Read it...ITS HiLARIOUS. And vote for it. http://www.jokes2go.com/jtoday.html
1. When you go to the hospital how do you find the head nurse?
Look for the nurse with dirty knees and swollen lips!
2. A couple, age 67, went to the doctor's office. The doctor asked, "What can
I do for you?"
The man said, "Will you watch us have sexual intercourse?"
The doctor looked puzzled, but agreed. When the couple finished, the doctor
said, "There is nothing wrong with the way you have intercourse." And he
then charged them $32.00.
This happened several weeks in a row. The couple would make an appointment,
have intercourse, pay the doctor and leave.

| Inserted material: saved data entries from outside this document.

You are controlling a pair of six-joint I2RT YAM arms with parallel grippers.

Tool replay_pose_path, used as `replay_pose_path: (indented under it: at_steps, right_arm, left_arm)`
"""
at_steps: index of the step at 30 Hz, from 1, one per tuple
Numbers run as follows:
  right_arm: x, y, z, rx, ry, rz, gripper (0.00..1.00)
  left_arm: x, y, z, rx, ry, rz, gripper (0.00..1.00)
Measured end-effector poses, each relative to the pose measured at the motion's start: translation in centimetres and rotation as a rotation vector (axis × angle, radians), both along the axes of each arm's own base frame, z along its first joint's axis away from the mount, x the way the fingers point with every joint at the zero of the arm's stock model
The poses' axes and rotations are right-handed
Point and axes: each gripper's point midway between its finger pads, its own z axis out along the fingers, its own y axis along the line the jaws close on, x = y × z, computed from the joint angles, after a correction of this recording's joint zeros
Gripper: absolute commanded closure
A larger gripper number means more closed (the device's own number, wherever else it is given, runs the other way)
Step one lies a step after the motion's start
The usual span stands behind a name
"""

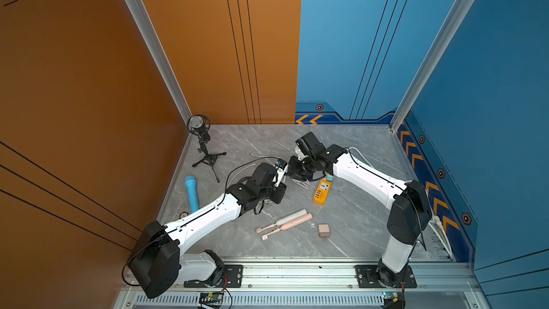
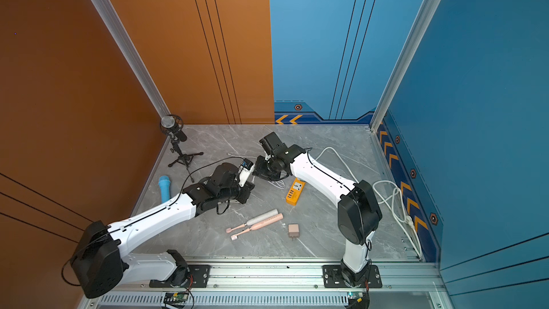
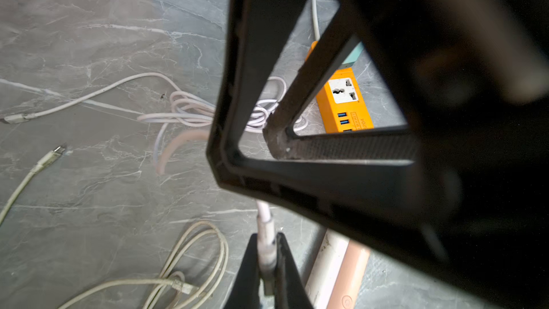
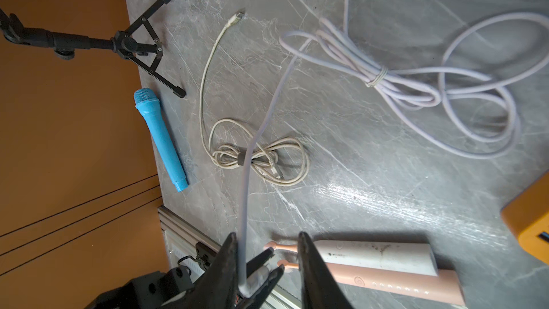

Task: Charge the electric toothbrush
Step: Pick up the charging cable from the center of the board.

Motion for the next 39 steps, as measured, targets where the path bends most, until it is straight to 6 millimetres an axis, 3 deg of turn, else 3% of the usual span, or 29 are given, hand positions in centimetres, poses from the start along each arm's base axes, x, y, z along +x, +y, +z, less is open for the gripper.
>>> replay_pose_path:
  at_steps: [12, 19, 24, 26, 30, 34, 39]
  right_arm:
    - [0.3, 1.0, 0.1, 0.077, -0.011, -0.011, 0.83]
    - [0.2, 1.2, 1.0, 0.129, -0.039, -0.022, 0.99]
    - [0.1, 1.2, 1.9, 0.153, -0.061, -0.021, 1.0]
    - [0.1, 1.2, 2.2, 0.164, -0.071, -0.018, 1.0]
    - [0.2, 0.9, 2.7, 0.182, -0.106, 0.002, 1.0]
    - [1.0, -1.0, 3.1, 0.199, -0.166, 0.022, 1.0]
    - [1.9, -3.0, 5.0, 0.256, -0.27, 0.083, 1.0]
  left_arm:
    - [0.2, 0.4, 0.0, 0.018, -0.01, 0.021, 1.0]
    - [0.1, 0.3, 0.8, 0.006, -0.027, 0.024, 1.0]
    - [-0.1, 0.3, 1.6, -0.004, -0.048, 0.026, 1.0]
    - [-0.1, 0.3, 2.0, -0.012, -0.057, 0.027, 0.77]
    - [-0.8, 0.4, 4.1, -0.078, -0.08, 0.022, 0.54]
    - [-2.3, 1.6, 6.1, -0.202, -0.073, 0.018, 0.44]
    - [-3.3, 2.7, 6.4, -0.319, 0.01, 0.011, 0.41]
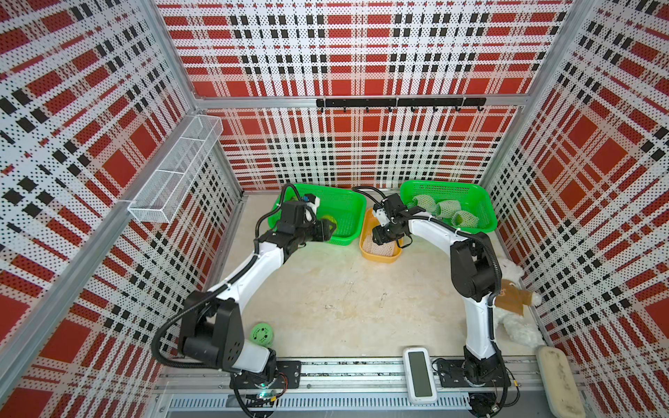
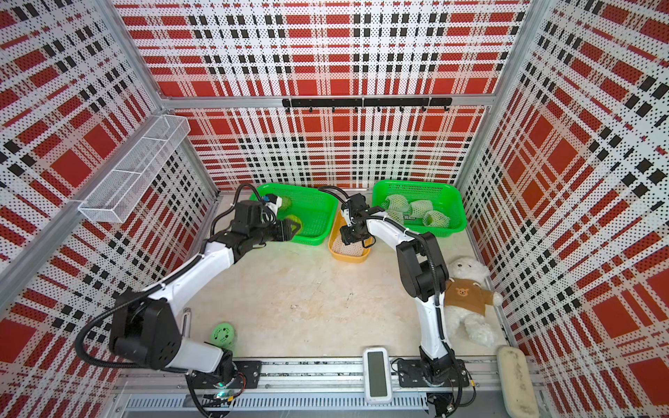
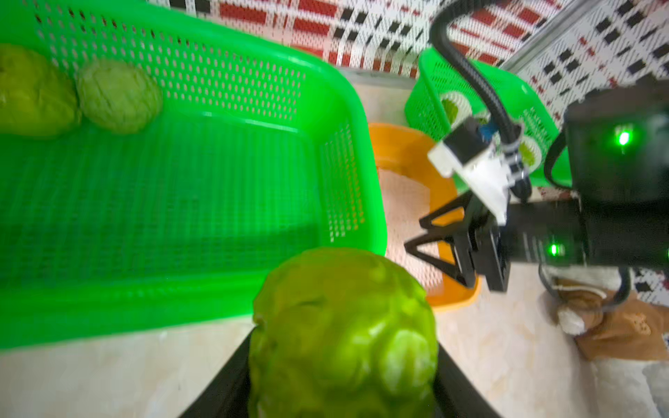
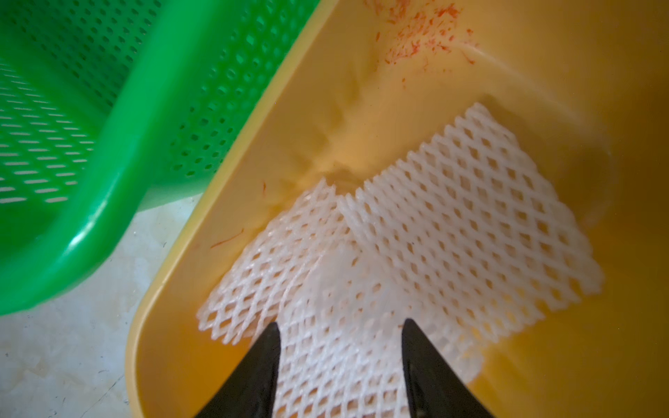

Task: Sleeve custard apples in foam nets
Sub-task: Place the custard apple at the center of the board.

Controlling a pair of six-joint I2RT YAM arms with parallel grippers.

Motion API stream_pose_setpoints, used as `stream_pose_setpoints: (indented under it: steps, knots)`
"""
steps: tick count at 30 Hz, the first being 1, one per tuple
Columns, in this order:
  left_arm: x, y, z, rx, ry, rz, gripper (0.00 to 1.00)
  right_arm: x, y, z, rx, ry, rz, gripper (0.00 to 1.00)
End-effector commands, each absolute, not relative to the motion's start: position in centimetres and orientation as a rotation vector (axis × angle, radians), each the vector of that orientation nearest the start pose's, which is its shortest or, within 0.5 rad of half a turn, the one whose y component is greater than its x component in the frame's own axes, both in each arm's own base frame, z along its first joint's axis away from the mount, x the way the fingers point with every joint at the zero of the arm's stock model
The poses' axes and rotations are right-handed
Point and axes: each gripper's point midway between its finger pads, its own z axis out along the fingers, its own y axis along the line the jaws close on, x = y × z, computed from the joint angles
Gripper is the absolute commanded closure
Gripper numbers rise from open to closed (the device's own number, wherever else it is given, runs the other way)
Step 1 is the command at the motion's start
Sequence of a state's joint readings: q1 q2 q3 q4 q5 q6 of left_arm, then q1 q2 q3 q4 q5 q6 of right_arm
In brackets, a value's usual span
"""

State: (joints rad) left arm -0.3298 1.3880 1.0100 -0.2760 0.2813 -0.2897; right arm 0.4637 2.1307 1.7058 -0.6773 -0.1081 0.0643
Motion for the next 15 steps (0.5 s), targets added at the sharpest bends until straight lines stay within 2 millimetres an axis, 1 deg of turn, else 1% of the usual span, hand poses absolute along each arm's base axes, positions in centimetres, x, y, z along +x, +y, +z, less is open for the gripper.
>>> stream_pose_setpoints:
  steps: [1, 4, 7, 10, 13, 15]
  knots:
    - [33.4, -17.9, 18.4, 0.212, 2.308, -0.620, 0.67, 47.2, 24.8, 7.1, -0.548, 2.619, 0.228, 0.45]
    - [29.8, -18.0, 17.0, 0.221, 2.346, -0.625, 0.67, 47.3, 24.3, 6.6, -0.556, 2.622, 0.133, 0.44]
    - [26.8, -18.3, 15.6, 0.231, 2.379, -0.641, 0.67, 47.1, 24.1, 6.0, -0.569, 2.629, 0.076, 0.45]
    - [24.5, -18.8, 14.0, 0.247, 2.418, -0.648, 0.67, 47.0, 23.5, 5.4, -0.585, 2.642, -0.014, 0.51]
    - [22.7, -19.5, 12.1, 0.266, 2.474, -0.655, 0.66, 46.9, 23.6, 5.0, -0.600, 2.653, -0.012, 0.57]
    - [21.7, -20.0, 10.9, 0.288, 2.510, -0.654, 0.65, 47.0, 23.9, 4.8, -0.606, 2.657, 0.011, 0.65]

Finally the doctor asked, "Just what exactly are you trying to find out?"
The old man said, "We're not trying to find out anything. She is married
and we can't go to her house. I am married and we can't go to my house.
The Holiday Inn charges $60.00 and the Hilton charges $75.00. We do it here
for $32.00, and I get back $28.00 from Medicare for a visit to the doctor's
3. Why do dogs stick their noses in women's crotches?
Because they can.
4. Four Mexicans were in an open truck that had run into the lake.The two
in the front seat escaped unharmed, but the two in the back bed drowned -
they couldn't get the tailgate open!
5. We have a young married couple in the neighborhood who are truly
inseparable. Last week, it took four Howard County Policemen and a
6. What do you call Toys R' Us in the hood?